4. Know and Address Your Weaknesses
Success is only achieved with an honest assessment of one’s abilities. When you took the GMAT, did you have a strong sense of your weaknesses? Did you know if you struggle with geometry more than algebra? Further, did you know that you struggle more with compound interest questions than simple interest questions? Were you keeping track of your repeated errors and mistakes? Did you know what grammar concepts you continually missed in Sentence Correction questions? What slowed you down the most when reading a passage? Did you tend to make “silly” mistakes when you were almost done with a problem?
This time when you study, your goal should be to know the answers to these questions. And you can only do this by keeping track of your mistakes and spending more time analyzing questions and reading answer explanations. What you need is an error log.
Some of you may be able to keep a mental error log, but memory is a tricky thing. It’s harder to notice patterns this way, so we recommend using a notebook for your error log. Write down the question number, the source, question type, and concept tested. Then write down answers to the following questions:
- Why did you miss the question?
- Why was your answer wrong?
- Why was the correct answer correct?
- What will you do to avoid this the next time around?
You want your common mistakes and errors present in your mind when you retake the GMAT so that you can consciously avoid them. If you do this enough, by the time you sit for the actual test, you will be aware of your common errors and “silly” mistakes and you will work to avoid them or notice them when they happen.
5. Tune Into Your Body and Mind
Stress and anxiety have a powerful effect on our ability to concentrate and focus. Just the right amount of stress can make us more focused, more in tune with our task, and less prone to error. But there is a threshold where stress is no longer beneficial and starts to hurt our performance.
If you scored dramatically lower on the actual test than on the GMAT Prep mock exam, then stress may have played a major part in not reaching your target score.
Luckily there are many tangible ways you can work on minimizing stress and anxiety:
- Get enough sleep. REM sleep is essential for memory encoding, and we only get enough REM when we get a full eight hours at night.

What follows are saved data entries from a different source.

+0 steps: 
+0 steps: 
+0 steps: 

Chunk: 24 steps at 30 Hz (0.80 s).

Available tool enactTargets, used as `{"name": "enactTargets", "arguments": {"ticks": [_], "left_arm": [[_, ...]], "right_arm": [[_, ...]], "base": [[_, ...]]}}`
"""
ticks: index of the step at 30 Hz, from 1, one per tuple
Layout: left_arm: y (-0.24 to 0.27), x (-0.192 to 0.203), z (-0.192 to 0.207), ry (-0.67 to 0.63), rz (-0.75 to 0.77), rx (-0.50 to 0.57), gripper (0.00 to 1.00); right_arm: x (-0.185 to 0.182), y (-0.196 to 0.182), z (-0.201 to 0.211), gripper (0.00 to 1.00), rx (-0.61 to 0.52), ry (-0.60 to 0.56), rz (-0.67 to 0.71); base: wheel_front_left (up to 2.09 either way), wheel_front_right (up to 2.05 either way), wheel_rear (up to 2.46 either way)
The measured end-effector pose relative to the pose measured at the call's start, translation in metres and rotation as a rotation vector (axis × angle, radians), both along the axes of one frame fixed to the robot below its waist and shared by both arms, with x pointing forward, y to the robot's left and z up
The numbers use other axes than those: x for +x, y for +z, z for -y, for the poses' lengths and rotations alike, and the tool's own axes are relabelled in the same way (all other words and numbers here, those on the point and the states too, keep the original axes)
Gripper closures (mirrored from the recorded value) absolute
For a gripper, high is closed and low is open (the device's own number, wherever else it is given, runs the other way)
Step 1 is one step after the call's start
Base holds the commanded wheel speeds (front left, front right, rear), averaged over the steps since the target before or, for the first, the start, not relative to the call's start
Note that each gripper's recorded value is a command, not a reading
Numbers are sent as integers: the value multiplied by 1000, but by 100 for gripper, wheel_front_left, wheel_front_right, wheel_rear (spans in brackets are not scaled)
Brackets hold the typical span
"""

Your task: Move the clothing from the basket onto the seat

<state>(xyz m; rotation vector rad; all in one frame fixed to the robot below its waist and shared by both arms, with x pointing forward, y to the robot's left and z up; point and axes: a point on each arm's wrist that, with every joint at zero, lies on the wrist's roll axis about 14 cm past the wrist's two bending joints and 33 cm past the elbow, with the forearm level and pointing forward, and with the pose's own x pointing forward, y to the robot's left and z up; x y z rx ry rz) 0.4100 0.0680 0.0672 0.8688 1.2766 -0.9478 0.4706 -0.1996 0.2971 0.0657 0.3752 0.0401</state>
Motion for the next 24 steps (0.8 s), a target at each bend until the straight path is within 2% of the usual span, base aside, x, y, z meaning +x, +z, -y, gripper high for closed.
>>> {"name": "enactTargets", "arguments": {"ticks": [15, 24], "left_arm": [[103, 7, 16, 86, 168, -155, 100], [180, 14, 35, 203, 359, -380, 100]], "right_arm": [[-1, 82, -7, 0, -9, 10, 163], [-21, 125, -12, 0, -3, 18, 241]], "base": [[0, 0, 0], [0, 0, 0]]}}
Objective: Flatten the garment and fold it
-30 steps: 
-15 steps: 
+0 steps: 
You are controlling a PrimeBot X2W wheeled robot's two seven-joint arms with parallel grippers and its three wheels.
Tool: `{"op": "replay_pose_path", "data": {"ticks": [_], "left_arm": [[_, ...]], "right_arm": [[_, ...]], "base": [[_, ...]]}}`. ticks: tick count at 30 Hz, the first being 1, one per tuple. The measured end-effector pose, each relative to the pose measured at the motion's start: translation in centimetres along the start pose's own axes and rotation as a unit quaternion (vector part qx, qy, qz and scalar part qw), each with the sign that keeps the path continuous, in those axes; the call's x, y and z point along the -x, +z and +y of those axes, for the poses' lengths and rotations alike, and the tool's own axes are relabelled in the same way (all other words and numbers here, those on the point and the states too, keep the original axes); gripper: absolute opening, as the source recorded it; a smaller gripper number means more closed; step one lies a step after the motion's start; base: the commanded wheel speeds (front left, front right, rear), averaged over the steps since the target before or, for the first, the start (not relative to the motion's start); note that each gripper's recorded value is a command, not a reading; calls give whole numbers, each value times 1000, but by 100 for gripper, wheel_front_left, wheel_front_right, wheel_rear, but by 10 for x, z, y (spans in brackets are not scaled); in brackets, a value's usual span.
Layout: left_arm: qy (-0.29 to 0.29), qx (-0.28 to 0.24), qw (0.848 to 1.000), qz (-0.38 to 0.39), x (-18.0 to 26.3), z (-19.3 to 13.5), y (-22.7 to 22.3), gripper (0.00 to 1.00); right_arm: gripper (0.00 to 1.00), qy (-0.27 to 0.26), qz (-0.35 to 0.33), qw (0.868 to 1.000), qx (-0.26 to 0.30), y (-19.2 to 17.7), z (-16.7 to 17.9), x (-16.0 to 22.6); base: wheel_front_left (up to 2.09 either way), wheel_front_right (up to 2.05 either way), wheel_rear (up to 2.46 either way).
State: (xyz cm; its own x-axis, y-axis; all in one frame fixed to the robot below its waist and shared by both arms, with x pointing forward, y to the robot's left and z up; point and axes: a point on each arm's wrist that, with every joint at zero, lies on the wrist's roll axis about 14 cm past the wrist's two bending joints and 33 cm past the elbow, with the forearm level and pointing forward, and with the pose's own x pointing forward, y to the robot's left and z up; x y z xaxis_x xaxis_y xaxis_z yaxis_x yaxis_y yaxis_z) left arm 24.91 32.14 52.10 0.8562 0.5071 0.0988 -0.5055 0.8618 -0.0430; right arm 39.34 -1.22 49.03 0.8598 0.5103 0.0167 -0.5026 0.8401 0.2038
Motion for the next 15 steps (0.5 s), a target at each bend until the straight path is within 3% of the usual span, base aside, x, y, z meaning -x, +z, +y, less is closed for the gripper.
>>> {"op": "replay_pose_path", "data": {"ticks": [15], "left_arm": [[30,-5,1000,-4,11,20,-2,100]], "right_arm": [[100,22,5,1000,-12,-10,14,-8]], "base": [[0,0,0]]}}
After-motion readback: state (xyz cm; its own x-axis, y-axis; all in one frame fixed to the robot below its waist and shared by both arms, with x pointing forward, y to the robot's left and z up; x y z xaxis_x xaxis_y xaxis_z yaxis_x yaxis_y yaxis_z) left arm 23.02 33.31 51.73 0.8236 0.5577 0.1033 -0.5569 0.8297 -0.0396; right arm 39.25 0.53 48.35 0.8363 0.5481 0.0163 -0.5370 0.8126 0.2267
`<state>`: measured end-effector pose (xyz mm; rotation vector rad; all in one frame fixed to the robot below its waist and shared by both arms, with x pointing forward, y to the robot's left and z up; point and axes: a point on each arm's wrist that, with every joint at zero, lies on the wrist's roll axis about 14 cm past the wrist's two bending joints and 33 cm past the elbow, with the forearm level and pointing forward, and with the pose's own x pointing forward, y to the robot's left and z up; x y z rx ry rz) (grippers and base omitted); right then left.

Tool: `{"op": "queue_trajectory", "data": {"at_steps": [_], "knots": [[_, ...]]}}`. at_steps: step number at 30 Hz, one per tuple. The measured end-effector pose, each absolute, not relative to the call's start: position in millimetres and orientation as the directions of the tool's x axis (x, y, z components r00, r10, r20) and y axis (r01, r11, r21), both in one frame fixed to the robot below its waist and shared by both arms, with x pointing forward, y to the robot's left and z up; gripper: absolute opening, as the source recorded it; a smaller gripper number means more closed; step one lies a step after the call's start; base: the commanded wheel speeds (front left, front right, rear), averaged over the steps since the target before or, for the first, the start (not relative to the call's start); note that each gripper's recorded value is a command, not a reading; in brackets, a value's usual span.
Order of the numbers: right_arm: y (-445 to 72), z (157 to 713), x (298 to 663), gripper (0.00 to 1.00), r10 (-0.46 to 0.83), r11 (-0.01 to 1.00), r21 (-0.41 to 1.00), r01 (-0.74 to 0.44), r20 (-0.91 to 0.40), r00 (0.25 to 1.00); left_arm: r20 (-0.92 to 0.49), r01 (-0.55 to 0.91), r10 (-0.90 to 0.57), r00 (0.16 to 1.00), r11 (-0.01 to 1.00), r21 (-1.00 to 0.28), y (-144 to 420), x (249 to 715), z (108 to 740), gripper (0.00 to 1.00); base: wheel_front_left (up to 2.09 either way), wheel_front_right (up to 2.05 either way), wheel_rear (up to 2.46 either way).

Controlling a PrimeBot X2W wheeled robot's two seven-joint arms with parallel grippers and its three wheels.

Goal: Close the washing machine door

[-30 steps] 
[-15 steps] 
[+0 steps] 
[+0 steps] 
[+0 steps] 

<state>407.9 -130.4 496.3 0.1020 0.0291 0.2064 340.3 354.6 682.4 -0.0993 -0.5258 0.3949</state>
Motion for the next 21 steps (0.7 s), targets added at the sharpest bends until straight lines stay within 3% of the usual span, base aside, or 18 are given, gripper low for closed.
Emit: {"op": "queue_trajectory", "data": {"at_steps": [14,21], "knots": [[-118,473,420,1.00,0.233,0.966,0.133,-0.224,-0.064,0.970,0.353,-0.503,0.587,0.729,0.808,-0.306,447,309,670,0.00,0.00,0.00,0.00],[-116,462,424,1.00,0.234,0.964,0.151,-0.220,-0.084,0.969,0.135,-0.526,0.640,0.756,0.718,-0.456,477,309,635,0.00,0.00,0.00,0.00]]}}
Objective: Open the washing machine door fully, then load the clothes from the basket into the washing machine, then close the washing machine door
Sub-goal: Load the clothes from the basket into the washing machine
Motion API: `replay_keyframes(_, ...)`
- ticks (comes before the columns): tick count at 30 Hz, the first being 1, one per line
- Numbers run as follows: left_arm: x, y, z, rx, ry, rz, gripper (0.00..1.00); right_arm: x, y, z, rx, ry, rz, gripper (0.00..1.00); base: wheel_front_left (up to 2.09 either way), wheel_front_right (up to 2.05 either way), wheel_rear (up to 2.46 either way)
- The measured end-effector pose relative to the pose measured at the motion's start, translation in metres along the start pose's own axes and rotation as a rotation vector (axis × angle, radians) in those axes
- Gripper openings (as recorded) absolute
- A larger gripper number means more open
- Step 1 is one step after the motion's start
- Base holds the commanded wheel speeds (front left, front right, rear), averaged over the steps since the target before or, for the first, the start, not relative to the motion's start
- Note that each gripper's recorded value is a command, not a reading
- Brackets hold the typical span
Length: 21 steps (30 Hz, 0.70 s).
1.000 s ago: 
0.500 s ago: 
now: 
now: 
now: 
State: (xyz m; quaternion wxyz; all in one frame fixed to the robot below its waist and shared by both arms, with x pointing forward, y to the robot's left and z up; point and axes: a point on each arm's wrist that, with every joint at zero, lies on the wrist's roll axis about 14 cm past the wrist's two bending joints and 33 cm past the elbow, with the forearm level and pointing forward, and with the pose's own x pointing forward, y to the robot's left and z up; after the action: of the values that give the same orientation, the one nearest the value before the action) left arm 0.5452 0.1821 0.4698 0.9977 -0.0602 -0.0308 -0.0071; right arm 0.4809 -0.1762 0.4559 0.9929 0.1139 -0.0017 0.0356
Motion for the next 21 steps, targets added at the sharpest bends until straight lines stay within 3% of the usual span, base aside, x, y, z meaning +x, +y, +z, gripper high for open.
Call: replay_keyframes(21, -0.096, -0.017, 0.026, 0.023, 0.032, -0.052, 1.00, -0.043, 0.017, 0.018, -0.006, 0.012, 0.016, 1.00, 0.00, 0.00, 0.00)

- Keep physically active. Exercise is one of the best stress relievers you can get.
- Practice deep breathing, meditation, and mindfulness.
- Cultivate the mindset that enhances memory and intuition, and decreases stress.
As you look up at the hill of GMAT studying ahead, a hill that you have already trailblazed once, stay confident and positive. You have experience on your side and know what lies at the top of the hill.
With experience comes confidence, and with confidence comes domination. Learning to manage your stress and anxiety will be easier this time since you have the experience. Make practice tests the main part of your studying. Use quality materials and don’t be afraid to tackle the same book again. Finally, keep a log of your errors, slip-ups, and mistakes.
If the journey is arduous and requires hard work, by the time you reach the apex and take the test, you’ll be able to look down and know that you will never have to climb that hill again. Happy studying!